■ **Exercise objective**:
Only lines holding the word "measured" should be copied from the material.

■ **Input data**:
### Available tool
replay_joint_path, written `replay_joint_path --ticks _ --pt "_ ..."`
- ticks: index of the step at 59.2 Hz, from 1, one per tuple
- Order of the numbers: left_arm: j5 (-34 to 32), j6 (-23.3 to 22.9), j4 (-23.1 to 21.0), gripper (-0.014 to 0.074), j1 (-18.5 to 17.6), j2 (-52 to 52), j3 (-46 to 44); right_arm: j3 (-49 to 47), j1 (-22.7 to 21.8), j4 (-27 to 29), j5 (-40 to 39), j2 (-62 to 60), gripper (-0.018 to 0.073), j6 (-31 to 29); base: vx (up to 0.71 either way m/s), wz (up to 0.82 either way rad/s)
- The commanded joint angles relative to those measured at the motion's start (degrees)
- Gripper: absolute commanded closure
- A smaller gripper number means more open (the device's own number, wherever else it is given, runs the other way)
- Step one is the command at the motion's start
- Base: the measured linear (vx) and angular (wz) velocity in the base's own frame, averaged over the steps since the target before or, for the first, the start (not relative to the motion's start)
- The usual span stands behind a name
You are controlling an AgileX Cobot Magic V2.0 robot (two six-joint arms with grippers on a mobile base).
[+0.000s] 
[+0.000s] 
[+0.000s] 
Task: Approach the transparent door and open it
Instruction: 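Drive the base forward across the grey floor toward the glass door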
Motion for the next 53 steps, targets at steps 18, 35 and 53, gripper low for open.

■ **Task result**:
- The commanded joint angles relative to those measured at the motion's start (degrees)
- Base: the measured linear (vx) and angular (wz) velocity in the base's own frame, averaged over the steps since the target before or, for the first, the start (not relative to the motion's start)

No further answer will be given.